▸ Work item: Copy out each line below in which the string "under" appears.

▸ Task material:
[Start of section]
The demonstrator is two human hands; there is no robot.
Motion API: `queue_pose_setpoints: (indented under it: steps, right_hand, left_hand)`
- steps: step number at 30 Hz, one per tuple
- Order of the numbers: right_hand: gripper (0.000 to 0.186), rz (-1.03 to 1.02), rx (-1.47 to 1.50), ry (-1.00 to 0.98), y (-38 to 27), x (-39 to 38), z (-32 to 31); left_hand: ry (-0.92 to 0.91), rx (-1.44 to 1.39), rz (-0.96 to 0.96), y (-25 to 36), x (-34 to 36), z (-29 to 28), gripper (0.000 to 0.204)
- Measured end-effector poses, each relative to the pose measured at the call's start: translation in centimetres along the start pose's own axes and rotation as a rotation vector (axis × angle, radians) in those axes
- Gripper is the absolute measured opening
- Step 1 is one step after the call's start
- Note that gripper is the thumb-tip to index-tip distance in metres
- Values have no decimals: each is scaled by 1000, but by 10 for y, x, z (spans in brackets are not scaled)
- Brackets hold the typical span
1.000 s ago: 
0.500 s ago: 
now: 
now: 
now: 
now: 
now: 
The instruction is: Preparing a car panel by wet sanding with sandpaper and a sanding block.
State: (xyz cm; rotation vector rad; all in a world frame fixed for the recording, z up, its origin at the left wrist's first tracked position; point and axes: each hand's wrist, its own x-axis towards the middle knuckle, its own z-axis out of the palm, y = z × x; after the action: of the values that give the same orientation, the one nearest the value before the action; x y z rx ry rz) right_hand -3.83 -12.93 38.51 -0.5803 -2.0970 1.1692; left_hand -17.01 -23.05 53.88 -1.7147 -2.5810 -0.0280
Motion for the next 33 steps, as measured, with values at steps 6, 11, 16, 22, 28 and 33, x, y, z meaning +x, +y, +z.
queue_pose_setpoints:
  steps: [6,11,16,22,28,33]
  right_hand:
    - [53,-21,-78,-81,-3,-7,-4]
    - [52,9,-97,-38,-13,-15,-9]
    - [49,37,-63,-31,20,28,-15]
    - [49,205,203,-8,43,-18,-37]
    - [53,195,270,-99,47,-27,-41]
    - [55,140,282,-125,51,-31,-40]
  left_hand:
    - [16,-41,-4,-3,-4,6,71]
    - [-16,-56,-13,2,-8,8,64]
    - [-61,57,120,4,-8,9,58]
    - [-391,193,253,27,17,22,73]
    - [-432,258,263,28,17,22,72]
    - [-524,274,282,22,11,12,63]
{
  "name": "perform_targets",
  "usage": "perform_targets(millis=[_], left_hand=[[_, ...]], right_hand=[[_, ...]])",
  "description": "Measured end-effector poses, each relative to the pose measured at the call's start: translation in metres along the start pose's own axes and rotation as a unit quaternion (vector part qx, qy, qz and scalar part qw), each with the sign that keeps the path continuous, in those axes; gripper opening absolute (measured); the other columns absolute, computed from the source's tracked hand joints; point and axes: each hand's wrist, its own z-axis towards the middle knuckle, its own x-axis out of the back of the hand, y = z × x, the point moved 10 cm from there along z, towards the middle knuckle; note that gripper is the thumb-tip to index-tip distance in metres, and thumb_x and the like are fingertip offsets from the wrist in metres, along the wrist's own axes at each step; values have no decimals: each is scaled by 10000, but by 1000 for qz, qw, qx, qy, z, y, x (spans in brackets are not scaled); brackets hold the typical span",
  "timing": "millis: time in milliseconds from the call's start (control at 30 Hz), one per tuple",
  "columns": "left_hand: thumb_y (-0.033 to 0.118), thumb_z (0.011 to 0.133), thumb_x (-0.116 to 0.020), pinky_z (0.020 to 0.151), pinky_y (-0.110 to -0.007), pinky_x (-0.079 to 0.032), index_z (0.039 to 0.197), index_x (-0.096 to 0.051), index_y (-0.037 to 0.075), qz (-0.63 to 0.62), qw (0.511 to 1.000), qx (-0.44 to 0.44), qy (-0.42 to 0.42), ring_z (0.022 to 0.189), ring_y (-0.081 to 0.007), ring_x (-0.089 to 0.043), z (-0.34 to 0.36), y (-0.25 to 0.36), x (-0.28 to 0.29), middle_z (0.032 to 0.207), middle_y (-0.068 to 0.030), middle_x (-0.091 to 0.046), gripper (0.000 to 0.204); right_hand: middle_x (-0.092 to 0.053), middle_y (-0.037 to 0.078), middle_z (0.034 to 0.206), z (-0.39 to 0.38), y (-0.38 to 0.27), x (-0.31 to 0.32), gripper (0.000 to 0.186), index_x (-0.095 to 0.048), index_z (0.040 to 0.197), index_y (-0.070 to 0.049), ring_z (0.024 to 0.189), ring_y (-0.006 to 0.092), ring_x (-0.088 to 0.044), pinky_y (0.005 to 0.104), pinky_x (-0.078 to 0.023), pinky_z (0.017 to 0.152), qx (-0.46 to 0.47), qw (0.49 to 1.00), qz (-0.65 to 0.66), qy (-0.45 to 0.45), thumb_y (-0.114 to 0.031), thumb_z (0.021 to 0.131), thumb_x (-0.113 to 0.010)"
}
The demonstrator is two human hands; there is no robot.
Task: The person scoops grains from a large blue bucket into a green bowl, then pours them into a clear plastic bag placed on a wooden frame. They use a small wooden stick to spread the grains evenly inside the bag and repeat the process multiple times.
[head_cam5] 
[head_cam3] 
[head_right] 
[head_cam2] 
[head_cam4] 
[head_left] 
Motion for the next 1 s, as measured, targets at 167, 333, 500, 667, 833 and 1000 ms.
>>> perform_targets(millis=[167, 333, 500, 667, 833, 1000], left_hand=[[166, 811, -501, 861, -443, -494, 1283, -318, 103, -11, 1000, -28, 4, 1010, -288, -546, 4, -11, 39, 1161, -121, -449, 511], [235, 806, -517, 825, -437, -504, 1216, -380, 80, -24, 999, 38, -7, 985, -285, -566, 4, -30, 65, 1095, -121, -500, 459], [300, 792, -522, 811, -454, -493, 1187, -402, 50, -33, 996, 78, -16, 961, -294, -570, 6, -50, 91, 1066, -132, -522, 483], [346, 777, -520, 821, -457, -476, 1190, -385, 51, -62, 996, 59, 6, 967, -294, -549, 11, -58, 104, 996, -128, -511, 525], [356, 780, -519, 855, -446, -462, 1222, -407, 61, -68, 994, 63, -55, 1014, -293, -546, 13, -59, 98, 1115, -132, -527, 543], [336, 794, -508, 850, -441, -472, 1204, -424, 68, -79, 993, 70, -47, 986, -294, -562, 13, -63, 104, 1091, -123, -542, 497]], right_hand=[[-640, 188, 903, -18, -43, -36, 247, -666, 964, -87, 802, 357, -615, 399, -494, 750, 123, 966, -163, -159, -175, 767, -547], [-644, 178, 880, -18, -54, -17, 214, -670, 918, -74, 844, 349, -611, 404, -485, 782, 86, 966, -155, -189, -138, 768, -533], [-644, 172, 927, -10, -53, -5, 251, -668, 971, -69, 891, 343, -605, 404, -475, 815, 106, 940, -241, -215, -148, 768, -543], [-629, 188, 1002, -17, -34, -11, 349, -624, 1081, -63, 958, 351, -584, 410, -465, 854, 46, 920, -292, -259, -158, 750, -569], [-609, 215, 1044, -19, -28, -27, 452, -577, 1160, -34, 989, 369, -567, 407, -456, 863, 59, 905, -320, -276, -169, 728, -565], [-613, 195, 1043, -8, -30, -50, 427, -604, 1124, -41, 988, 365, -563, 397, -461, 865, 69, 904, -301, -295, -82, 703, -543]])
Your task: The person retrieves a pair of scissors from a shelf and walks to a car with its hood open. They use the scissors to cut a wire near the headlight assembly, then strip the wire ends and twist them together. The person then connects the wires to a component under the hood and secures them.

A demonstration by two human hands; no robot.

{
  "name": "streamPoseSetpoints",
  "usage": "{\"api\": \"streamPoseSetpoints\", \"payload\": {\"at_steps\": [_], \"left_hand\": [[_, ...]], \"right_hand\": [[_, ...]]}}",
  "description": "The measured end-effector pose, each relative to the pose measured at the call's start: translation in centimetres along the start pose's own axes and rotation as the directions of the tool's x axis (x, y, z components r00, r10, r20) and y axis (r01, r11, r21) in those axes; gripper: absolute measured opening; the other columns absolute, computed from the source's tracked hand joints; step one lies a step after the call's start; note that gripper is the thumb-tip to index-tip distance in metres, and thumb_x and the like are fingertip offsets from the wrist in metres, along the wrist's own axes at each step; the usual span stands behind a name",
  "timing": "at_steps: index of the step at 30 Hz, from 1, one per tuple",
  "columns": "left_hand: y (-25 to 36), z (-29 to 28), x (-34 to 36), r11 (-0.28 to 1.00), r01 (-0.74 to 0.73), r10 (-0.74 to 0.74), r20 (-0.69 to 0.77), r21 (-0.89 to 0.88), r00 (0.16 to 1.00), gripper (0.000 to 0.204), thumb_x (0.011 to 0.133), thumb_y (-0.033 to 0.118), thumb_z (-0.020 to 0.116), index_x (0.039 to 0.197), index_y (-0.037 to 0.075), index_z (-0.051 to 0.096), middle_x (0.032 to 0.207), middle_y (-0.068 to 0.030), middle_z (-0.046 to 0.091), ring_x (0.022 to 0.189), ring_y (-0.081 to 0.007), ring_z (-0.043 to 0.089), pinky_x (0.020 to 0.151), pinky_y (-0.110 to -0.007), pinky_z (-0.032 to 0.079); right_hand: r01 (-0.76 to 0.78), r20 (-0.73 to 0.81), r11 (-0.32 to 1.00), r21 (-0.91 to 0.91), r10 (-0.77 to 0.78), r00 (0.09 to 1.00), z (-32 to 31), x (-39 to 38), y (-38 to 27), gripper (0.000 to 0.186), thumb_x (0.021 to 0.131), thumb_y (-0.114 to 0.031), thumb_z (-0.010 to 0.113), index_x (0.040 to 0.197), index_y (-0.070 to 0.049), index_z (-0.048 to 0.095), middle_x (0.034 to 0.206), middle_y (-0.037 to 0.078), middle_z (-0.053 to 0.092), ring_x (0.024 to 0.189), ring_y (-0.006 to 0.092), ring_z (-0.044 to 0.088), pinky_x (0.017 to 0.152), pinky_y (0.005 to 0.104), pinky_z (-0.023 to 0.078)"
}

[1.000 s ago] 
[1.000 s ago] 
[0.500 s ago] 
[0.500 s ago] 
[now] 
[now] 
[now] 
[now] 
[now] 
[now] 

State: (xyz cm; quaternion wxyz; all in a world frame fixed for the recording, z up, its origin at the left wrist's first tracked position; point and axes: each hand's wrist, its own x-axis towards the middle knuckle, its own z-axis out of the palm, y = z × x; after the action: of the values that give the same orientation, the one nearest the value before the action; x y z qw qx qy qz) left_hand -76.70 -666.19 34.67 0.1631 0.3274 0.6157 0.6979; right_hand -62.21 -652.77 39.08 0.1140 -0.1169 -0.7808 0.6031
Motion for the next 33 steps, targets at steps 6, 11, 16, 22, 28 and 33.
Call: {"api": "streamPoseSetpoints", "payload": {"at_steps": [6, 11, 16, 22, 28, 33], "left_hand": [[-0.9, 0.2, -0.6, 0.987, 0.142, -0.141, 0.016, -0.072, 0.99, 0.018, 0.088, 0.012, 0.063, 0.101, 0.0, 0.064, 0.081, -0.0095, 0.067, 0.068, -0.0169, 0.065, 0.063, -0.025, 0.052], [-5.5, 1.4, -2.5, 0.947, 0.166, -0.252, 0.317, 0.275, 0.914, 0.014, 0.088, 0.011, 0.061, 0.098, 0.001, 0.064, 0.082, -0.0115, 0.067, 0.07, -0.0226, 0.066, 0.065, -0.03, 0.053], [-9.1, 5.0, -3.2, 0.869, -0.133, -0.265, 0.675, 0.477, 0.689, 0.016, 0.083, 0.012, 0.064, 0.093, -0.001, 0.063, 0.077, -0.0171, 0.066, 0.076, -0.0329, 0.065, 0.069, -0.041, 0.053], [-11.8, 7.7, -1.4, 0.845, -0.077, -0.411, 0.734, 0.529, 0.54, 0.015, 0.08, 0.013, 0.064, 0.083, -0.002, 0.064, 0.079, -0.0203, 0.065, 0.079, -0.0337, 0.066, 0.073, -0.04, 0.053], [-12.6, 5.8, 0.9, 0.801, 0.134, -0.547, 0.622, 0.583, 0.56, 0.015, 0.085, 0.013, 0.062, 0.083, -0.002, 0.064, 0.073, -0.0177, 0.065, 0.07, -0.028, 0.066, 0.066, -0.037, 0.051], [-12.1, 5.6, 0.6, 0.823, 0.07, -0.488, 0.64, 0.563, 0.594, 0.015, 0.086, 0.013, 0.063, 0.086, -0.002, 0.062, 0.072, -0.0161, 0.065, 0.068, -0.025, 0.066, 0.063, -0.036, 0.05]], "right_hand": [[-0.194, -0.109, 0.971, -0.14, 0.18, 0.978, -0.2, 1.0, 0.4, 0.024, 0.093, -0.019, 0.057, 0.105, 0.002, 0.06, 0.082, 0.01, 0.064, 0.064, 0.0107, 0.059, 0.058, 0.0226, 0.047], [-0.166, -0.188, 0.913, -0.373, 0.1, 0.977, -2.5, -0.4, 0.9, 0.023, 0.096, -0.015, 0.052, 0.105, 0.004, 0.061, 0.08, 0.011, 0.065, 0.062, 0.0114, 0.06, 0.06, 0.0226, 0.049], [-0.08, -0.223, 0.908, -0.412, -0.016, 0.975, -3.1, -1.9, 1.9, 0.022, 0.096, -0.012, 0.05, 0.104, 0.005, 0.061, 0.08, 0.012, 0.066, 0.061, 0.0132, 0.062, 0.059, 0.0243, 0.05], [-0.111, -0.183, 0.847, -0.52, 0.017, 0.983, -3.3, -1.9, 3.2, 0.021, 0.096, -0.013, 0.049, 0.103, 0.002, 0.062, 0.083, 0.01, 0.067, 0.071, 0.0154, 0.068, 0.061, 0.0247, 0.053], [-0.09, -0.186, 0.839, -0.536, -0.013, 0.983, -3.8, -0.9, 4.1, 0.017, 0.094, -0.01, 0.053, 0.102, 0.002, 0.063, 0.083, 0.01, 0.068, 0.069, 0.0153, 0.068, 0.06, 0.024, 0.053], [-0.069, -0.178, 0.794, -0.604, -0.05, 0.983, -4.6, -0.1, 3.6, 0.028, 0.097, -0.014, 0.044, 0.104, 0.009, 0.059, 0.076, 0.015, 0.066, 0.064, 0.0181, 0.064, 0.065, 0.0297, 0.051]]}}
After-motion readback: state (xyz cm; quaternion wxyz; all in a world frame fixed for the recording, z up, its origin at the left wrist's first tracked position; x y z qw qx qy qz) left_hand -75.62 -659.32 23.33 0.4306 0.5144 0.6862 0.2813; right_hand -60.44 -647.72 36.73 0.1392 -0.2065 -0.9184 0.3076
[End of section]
▸ Result below:
Motion API: `queue_pose_setpoints: (indented under it: steps, right_hand, left_hand)`
Your task: The person retrieves a pair of scissors from a shelf and walks to a car with its hood open. They use the scissors to cut a wire near the headlight assembly, then strip the wire ends and twist them together. The person then connects the wires to a component under the hood and secures them.

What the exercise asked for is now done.